Write out the material below again, line for line, without any images.
=-=-=-=-=
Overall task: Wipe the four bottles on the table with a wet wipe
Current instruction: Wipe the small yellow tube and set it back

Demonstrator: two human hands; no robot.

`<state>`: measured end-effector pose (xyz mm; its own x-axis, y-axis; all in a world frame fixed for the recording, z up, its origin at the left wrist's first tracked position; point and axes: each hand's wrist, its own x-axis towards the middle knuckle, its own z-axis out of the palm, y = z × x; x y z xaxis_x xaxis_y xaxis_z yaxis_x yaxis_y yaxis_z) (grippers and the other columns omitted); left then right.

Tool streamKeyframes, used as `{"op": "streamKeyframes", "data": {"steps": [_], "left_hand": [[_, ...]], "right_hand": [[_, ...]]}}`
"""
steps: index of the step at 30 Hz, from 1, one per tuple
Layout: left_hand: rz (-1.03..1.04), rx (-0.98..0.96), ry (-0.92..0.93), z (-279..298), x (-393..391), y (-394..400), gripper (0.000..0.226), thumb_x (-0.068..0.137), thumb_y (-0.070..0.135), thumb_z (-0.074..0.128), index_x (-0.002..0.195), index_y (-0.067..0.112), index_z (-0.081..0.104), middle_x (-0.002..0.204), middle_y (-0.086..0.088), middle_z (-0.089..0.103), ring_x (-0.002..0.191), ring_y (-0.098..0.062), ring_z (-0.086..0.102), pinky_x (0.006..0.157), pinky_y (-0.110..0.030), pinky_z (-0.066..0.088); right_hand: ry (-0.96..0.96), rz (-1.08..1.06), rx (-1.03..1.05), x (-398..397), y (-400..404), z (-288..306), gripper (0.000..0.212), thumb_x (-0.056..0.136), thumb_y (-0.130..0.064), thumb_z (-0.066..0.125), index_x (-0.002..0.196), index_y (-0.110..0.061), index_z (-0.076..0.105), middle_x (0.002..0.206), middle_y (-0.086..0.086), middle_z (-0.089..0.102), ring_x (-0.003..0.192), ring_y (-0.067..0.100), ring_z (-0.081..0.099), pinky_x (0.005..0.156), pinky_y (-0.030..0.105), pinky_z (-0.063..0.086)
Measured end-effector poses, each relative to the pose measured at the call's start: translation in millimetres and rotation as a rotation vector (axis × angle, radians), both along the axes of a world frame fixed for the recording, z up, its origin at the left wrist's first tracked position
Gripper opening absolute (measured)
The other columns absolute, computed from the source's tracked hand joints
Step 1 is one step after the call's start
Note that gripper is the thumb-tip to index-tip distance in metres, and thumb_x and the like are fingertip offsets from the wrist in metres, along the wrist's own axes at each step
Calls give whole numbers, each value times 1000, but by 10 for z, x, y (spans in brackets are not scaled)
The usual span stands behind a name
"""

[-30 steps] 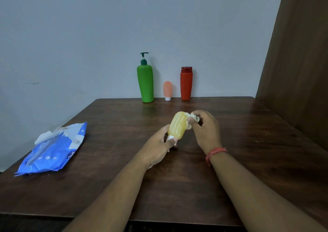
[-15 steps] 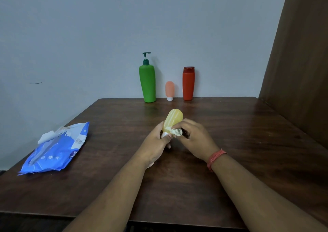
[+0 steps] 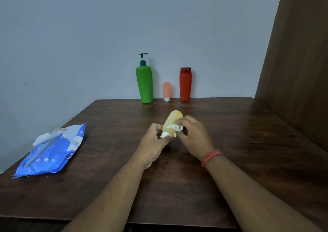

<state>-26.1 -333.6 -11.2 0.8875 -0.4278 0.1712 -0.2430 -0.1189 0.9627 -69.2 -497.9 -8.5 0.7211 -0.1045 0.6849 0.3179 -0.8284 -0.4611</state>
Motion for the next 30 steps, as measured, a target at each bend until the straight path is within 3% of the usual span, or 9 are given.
{"op": "streamKeyframes", "data": {"steps": [5,10,12,16,18,20,23,26,30], "left_hand": [[-60,86,-35,20,-38,-21,28,94,19,70,117,32,62,115,16,70,104,-5,64,89,-27,51],[-51,67,-56,35,-38,-4,29,92,17,72,118,30,65,110,14,73,104,-5,66,87,-24,52],[-34,88,-81,29,-29,-7,32,92,19,72,122,29,65,109,13,72,104,-6,65,85,-22,50],[-4,215,-167,18,-23,-20,39,96,20,68,133,28,61,121,13,65,111,-5,57,81,-15,41],[18,263,-210,0,-12,-31,33,95,21,68,128,28,62,118,12,64,107,-7,57,81,-16,44],[57,263,-229,-16,4,-43,26,93,21,70,117,26,61,109,8,66,101,-12,61,83,-28,51],[102,252,-241,-5,10,-57,23,91,21,73,108,23,57,101,7,68,95,-12,64,81,-33,52],[122,238,-256,14,-7,-69,24,91,20,74,108,22,58,100,6,67,93,-13,64,75,-26,50],[126,269,-270,26,-25,-57,27,92,20,72,112,25,54,103,8,63,93,-11,61,71,-21,47]], "right_hand": [[-43,-220,191,-36,-163,57,12,85,-7,66,93,-16,68,93,-6,59,81,10,55,68,26,45],[79,52,-94,-121,136,82,19,87,-14,63,103,-22,70,99,-9,57,89,9,55,74,26,46],[88,-26,-162,-91,140,108,21,89,-19,62,107,-24,69,100,-9,56,89,10,55,73,31,49],[30,-239,4,-48,-92,111,16,88,-15,64,102,-17,71,96,-1,57,88,18,58,73,36,50],[77,-220,39,-60,-136,91,17,90,-13,62,103,-18,70,96,-4,53,87,14,56,72,31,47],[108,-92,-4,-96,-54,98,22,89,-10,59,105,-20,70,96,-6,50,84,9,51,72,28,44],[137,43,-123,-128,97,149,23,90,-12,59,109,-22,69,98,-5,51,86,11,52,74,33,47],[115,-58,-180,-102,53,161,24,93,-15,57,112,-22,68,101,-4,52,89,13,54,76,35,50],[128,-225,-49,-99,-72,144,25,94,-11,57,117,-17,67,105,-4,53,93,12,54,81,30,48]]}}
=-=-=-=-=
*Exercise response*.
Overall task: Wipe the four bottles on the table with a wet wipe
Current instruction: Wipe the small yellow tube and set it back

Demonstrator: two human hands; no robot.

`<state>`: measured end-effector pose (xyz mm; its own x-axis, y-axis; all in a world frame fixed for the recording, z up, its origin at the left wrist's first tracked position; point and axes: each hand's wrist, its own x-axis towards the middle knuckle, its own z-axis out of the palm, y = z × x; x y z xaxis_x xaxis_y xaxis_z yaxis_x yaxis_y yaxis_z) (grippers and the other columns omitted); left then right.

Tool streamKeyframes, used as `{"op": "streamKeyframes", "data": {"steps": [_], "left_hand": [[_, ...]], "right_hand": [[_, ...]]}}`
"""
steps: index of the step at 30 Hz, from 1, one per tuple
Layout: left_hand: rz (-1.03..1.04), rx (-0.98..0.96), ry (-0.92..0.93), z (-279..298), x (-393..391), y (-394..400), gripper (0.000..0.226), thumb_x (-0.068..0.137), thumb_y (-0.070..0.135), thumb_z (-0.074..0.128), index_x (-0.002..0.195), index_y (-0.067..0.112), index_z (-0.081..0.104), middle_x (-0.002..0.204), middle_y (-0.086..0.088), middle_z (-0.089..0.103), ring_x (-0.002..0.191), ring_y (-0.098..0.062), ring_z (-0.086..0.102), pinky_x (0.006..0.157), pinky_y (-0.110..0.030), pinky_z (-0.066..0.088); right_hand: ry (-0.96..0.96), rz (-1.08..1.06), rx (-1.03..1.05), x (-398..397), y (-400..404), z (-288..306), gripper (0.000..0.212), thumb_x (-0.056..0.136), thumb_y (-0.130..0.064), thumb_z (-0.066..0.125), index_x (-0.002..0.196), index_y (-0.110..0.061), index_z (-0.076..0.105), middle_x (0.002..0.206), middle_y (-0.086..0.086), middle_z (-0.089..0.102), ring_x (-0.003..0.192), ring_y (-0.067..0.100), ring_z (-0.081..0.099), pinky_x (0.005..0.156), pinky_y (-0.030..0.105), pinky_z (-0.063..0.086)
Measured end-effector poses, each relative to the pose measured at the call's start: translation in millimetres and rotation as a rotation vector (axis × angle, radians), both along the axes of a world frame fixed for the recording, z up, its origin at the left wrist's first tracked position
Gripper opening absolute (measured)
The other columns absolute, computed from the source's tracked hand joints
Step 1 is one step after the call's start
Note that gripper is the thumb-tip to index-tip distance in metres, and thumb_x and the like are fingertip offsets from the wrist in metres, along the wrist's own axes at each step
Calls give whole numbers, each value times 1000, but by 10 for z, x, y (spans in brackets are not scaled)
The usual span stands behind a name
"""

[-30 steps] 
[-15 steps] 
[+0 steps] 

<state>-26.1 -333.6 -11.2 0.8875 -0.4278 0.1712 -0.2430 -0.1189 0.9627 -69.2 -497.9 -8.5 0.7211 -0.1045 0.6849 0.3179 -0.8284 -0.4611</state>
Motion for the next 30 steps, as measured, a target at each bend until the straight path is within 3% of the usual span, or 9 are given.
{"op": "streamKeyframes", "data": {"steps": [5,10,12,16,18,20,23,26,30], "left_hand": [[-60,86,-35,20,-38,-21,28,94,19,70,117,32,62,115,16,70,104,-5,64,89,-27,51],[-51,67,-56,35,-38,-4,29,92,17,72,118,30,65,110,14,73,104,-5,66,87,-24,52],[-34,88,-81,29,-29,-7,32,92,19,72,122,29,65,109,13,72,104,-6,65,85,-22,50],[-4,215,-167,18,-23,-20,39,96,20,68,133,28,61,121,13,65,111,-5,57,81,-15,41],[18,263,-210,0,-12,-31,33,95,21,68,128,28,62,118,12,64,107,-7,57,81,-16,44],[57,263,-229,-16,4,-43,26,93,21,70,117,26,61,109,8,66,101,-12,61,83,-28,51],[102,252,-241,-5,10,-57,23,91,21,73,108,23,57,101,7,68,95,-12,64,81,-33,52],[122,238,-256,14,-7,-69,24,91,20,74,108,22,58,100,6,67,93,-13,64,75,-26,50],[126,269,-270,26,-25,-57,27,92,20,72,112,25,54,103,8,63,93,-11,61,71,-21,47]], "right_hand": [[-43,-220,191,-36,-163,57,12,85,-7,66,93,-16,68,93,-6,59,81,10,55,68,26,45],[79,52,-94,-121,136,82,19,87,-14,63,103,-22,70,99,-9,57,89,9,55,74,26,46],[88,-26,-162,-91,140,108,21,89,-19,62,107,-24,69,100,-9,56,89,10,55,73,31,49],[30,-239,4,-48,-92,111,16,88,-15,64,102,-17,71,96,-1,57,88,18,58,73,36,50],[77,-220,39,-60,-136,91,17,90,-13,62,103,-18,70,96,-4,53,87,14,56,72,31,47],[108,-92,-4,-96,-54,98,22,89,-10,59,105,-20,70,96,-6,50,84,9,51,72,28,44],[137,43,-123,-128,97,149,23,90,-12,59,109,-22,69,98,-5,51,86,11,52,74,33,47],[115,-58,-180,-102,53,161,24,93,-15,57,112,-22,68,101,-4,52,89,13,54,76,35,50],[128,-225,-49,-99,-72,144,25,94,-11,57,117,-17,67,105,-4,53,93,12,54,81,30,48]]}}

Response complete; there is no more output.